How to Help Someone in an Emotionally Abusive Relationship
If you aren't in an emotionally abusive relationship but you suspect that your friend or loved one is, Benton explains that your goal should be to help them explore without necessarily explicitly judging their relationship. But before you do, McNelis says that "in order to be an ally to someone who is in an abusive relationship, you have to educate yourself about abuse: What it is, what it entails, and how people who are under its thumb think, feel, and behave. This will help you put yourself in the shoes of the person you love and understand what they are going through." Educating yourself will also show you that each experience of abuse is unique to the victim and their situation, says McNelis. "All too often, people on the outside cast judgments upon the person without any idea of what they are going through and what their legitimate reasons might be for remaining in such a position."
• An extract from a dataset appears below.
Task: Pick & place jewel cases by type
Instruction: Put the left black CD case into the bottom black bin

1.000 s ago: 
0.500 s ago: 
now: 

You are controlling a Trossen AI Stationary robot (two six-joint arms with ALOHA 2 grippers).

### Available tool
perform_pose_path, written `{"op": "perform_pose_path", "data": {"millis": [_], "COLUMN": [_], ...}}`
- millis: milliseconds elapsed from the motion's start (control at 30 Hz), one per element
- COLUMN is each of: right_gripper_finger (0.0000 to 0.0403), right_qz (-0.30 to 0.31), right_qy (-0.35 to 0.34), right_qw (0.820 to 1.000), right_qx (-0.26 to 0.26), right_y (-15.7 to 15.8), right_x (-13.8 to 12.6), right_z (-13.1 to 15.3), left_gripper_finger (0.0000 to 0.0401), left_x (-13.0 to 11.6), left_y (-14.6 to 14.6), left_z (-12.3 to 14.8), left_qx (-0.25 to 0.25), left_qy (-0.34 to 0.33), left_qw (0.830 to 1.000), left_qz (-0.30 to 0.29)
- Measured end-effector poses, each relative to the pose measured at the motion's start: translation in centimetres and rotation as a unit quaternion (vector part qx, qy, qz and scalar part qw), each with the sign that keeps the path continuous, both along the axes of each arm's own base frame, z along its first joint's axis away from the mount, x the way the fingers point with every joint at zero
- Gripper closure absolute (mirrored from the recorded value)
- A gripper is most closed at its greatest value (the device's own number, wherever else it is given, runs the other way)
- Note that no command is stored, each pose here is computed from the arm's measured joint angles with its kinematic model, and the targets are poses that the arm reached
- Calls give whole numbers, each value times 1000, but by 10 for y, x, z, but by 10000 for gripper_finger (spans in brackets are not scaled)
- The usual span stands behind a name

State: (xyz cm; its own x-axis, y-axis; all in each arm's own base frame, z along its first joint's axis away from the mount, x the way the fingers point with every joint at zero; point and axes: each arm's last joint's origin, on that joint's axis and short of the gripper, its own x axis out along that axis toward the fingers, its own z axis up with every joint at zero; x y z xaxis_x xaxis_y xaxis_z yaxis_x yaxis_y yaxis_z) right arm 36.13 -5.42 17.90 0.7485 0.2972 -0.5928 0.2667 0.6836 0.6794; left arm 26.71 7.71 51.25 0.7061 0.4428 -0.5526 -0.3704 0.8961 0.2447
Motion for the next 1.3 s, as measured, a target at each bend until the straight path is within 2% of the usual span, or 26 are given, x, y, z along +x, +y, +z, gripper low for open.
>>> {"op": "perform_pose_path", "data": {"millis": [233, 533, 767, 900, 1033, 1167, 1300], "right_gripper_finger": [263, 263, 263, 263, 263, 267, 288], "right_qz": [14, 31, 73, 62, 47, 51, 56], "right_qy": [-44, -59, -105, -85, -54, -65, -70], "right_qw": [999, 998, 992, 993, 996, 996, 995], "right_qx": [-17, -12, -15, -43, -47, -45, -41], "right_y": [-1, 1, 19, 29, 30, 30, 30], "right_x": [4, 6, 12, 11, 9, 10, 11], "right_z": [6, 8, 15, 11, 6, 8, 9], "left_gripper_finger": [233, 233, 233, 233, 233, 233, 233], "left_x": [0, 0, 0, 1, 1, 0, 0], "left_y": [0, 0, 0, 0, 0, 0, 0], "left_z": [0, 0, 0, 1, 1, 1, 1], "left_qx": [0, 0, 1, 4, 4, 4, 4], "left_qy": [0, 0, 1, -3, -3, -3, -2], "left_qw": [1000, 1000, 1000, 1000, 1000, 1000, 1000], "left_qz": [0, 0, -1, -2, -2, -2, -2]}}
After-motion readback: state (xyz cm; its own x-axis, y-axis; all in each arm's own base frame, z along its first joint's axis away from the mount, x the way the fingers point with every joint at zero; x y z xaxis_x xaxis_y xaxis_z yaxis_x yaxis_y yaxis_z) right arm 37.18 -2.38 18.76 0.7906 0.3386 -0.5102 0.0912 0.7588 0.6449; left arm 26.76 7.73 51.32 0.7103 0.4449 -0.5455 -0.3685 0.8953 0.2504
It's important to remember that as much as you want what is best for them, that it isn't up to you to decide, adds McNelis. "The best thing you can do is listen and hold space for your loved one. It isn't your job to save them; by allowing for the experience and witnessing their truth, while also championing their courage and capacity to do what's right for them, you'll help them to discover their own lessons, wisdom, and voice. You can also gently nudge them toward resources that might allow them to make the best decisions for themselves, but this can't be something you force upon them; it always needs to come from their choice alone."
Once you feel equipped to help, start by asking, "Has this person ever seen a healthy relationship? [It] could be parents, grandparents, aunts, uncles, cousins, best friend's parents, whoever." You can also ask, "Who do you know who has a relationship that you would like to have? How does the relationship you're in now measure up to that?" This is a helpful exercise that helps them come to their own realizations while still feeling supported by you, which definitely won't be the case if you say, "You're in a terrible relationship. You need to get out of it." Again, Benton says to focus on pointing out the behaviors that you see either them engaging in or their partner engaging in that worry you. "Keep it very behavioral and only talk about how you're worried about them," Benton says. An example could be, "This is what I saw happen, and that worries me because…" And then help them by thinking about what they really want in a relationship.